As pin counts rise and manufacturing improvements let chip and board designers route more signal lines to chips, it’s becoming increasingly difficult to test them. Chipmakers are moving to improve built-in self test (BIST) technologies, adding it to more chips and making tools more readily available.
The latest road map from the National Electronics Manufacturing Initiative (NEMI) of Herndon, VA., notes that although electrical testing techniques have been keeping up with increased density for ICs, eventually “BIST will have to provide electrical verification.” Both boardmakers and IC companies are employing BIST to overcome the limitations of functional and system testing, NEMI says (http://www.nemi.org/roadmapping/Executive_Summary.pdf). That will make it simpler for developers to test high density boards.

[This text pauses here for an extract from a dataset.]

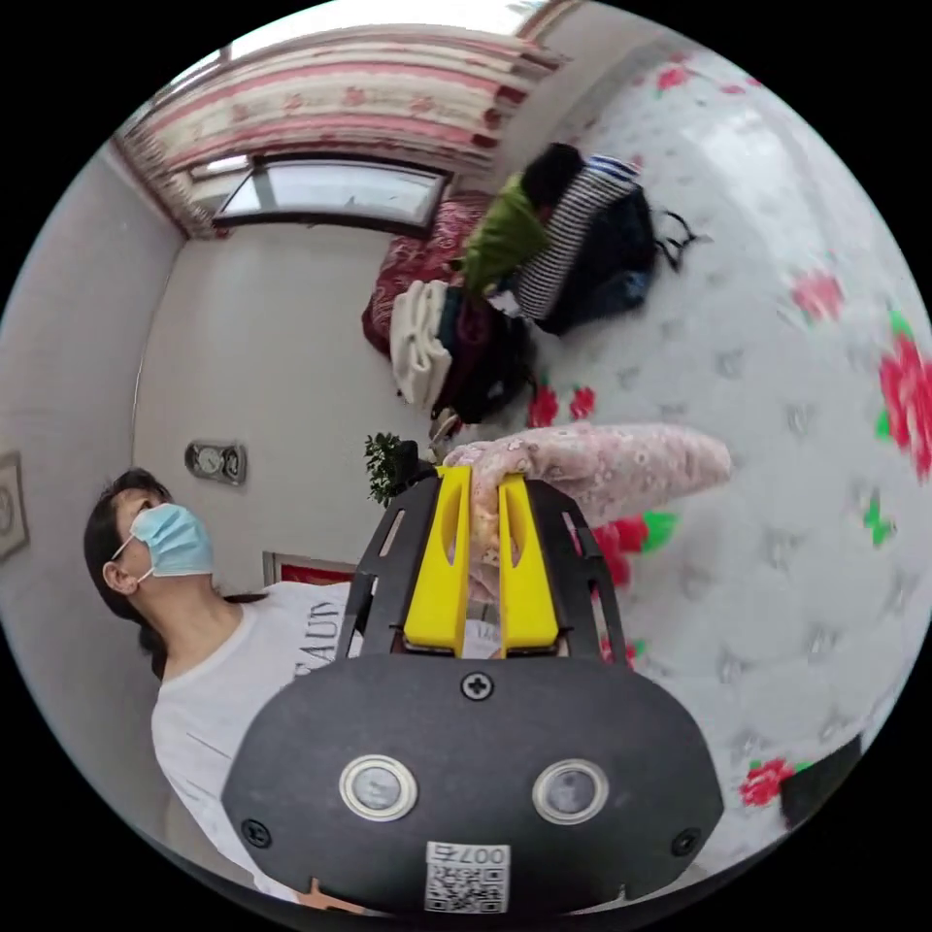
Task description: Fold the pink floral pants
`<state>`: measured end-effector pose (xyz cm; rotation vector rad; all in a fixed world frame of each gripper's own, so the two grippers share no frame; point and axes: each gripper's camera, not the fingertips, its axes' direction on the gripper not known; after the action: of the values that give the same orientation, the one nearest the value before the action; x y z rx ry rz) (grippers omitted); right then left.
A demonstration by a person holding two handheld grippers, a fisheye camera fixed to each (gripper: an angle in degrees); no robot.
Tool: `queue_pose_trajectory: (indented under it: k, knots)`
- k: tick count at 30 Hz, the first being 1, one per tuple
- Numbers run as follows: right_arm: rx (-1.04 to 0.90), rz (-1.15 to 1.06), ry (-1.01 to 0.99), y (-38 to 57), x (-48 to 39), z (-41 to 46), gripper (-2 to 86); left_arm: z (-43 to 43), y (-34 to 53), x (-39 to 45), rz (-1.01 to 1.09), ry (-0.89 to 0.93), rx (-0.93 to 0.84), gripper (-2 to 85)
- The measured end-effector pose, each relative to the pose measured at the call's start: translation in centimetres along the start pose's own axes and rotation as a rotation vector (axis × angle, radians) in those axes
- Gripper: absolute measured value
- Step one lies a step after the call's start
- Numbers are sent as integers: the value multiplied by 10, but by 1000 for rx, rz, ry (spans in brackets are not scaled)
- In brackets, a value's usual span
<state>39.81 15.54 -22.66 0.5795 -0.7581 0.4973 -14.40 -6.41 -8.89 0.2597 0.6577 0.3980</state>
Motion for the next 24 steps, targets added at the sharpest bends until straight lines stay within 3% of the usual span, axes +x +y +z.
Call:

Xilinx Inc., of San Jose, CA, this week upgraded the BIST capabilities of its field programmable gate arrays in conjunction with the unveiling of its 500 MHz Virtex 4 line (http://www.xilinx.com/xlnx/xil_prodcat_landingpage.jsp?title=Virtex-4). The BIST offering now has programmable trigger options that minimize the chance of overflowing storage capacities, as well as native Linux support. Engineers can also print directly from the logic analyzers, bypassing the PC or other controller.

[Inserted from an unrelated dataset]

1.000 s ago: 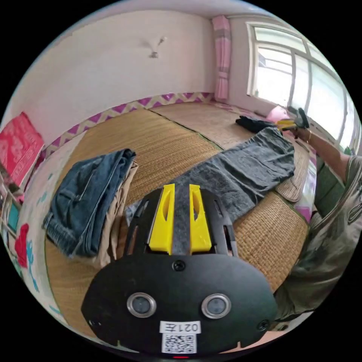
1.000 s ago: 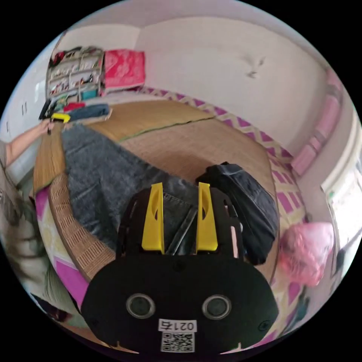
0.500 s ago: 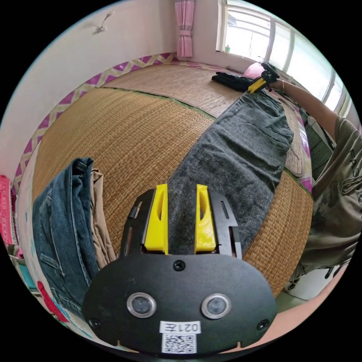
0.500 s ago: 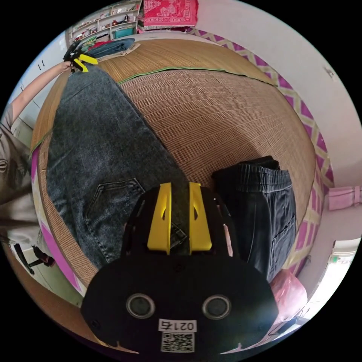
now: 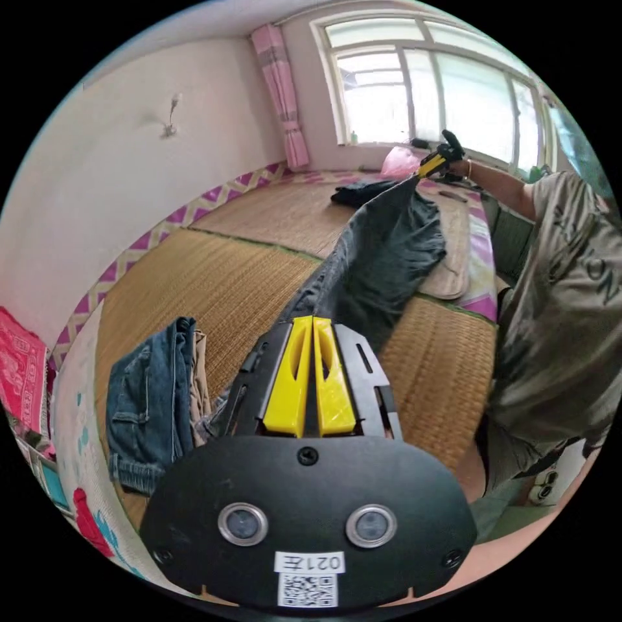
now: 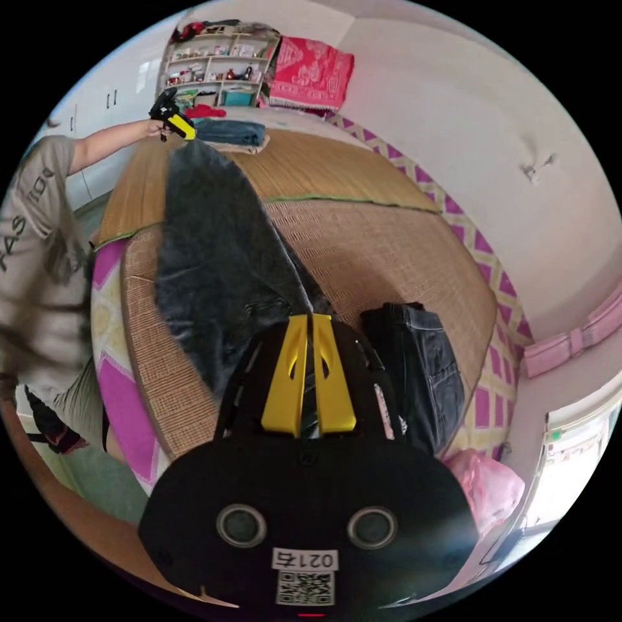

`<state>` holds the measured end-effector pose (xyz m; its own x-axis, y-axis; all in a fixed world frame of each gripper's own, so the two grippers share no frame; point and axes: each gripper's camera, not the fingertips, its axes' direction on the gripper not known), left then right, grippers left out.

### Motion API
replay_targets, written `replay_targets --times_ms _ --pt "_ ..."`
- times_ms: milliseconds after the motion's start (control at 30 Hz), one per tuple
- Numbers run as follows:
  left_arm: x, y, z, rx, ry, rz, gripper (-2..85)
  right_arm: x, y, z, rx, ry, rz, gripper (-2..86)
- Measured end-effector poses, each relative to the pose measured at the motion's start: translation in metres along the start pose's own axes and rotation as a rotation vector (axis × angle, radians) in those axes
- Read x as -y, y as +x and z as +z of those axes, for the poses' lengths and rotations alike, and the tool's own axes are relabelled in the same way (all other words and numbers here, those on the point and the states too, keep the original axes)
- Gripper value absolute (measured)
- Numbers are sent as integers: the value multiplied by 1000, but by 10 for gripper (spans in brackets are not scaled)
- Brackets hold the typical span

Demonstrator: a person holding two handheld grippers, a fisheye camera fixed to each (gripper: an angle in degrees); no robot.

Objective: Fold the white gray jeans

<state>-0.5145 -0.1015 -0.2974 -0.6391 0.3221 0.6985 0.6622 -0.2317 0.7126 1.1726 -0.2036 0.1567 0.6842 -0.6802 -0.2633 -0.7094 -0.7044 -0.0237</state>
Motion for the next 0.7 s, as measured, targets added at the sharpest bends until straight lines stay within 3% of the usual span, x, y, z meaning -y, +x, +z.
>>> replay_targets --times_ms 67,233,333,467,700 --pt "-33 60 -84 7 108 -38 -10 -49 -42 -66 -37 76 1 -7" --pt "-104 186 -169 23 182 -101 -10 -158 -139 -154 -55 93 35 -7" --pt "-147 220 -154 -16 136 -194 -10 -215 -185 -156 -5 24 69 -7" --pt "-211 216 -95 -144 102 -385 -10 -291 -220 -86 75 -145 121 -7" --pt "-238 192 -89 -210 137 -494 -9 -392 -193 -82 138 3 319 1"
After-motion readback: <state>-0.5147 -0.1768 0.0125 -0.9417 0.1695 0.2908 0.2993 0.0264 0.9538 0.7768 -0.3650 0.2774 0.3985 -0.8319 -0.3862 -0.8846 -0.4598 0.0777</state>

Intel Corp. recently teamed up with Asset InterTech Inc. of Richardson, TX, using Asset’s ScanWorks tool to support Intel’s Interconnect BIST technology (http://www.asset-intertech.com/news.html). Intel plans to embed IBIST on many of its forthcoming ICs. “The Intel IBIST test technology will be an integral technology for us going forward,” says Scott Huck, Intel Platform Technologist.
ScanWorks, which should be available for Intel parts early next year, includes software test controllers that validate high-speed buses such as PCI-Express and Infiniband. In another move last month, Asset InterTech provided links between its boundary scan software and National Instruments LabView and TestStand programs.
Intel had teamed up with Asset InterTech, which will provide tools for Intel’s forthcoming IBIST technology.